I’m trying to JOIN one tiny index on ES with one not so small table on MySQL with this query:
SELECT mysql_table.idsearches, mysql_table.idtransactions
FROM "Live MM".mm.transactions as mysql_table
INNER JOIN "elastic-prd"."api-search-2017.08".doc as es_index
ON mysql_table.idsearches = CONVERT_TO_INTEGER(es_index."searchIntention"['legacyId'], 1, 1, 0)
WHERE mysql_table.idsearches = 38827627
But is taking more than 10 minutes to execute. When I perform a query with the WHERE clause on each of my datasets, it returns in seconds - as it should be. I’d already try creating one temporary table with the field legacyId parsed but the performance was the same. My MySQL is on cloud and the transaction table has 490098 rows. My ES is local and this index has only 2 documents.
Anyone can explain to me why does it taking so long?
Actually, the WHERE clause was some attempt to optimize the query. What I really want to do is test the performance joining MySQL data with ElasticSearch`s.
I just tried this same query after creating Raw Reflections of my transaction table. The result was instantaneous! Really great, but I think that something on the execution plan is not quite right… Without the Reflection, both queries performance continue the same
@jduong in a matter of seconds, joining with other tables inside MySQL.

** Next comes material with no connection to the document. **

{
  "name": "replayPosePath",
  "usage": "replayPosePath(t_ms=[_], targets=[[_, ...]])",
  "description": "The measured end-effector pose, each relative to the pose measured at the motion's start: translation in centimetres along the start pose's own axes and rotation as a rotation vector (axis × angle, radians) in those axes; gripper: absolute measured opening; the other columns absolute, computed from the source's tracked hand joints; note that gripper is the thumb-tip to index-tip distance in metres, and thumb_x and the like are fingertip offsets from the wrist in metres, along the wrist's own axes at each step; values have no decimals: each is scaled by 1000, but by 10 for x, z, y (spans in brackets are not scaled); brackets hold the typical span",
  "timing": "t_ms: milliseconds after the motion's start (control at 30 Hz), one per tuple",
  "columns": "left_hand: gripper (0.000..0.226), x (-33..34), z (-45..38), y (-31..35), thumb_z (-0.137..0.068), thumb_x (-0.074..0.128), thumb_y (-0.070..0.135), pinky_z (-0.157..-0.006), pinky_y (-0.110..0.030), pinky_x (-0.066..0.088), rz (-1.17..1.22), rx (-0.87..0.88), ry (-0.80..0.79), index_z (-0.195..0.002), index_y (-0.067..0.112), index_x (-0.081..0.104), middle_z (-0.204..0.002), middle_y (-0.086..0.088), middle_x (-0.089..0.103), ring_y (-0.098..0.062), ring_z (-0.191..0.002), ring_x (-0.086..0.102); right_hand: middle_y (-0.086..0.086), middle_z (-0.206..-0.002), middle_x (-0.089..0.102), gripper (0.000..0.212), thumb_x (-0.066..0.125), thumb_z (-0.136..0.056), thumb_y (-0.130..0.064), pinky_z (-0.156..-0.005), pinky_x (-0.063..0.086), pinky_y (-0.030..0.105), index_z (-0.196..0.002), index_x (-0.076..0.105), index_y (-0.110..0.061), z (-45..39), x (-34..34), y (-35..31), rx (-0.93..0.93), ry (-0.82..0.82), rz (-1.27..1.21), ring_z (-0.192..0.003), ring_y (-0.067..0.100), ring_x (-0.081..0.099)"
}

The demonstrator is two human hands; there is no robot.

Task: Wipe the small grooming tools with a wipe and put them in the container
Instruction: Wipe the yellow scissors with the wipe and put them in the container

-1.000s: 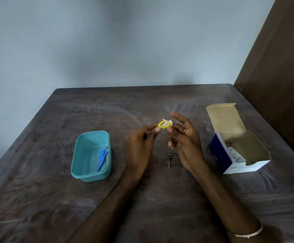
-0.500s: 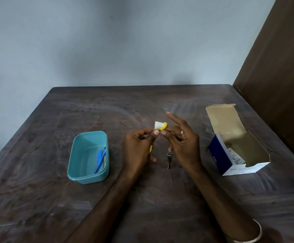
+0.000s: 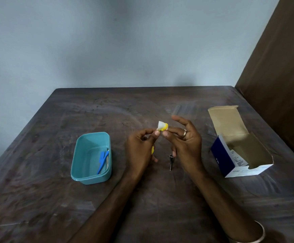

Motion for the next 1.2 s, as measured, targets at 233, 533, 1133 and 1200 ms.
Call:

I’ve just installed in my production environment to test in a real world case and discover something: the slowest phases are those which Dremio performs thousands of sub_scans. My ElasticSearch indices have 80 million documents distributed in 5 shards. To build the JOIN, Dremio submits scroll scan queries to ES, parallelizing only with 5 threads (number of shards) and returning only 4000 docs by query. Maybe it should return more docs by query… something about 10000 docs performed well on my 5 nodes cluster.
Those tests before, on my local machine, the slowest phases was also subs_scans, but with JDBC Connector (my local index had only 2 docs).
I suppose that behavior is not so easy to change… JOINs operations are well known to be expensive. I think that just with Raw Reflections and with Partitions these queries can be performative.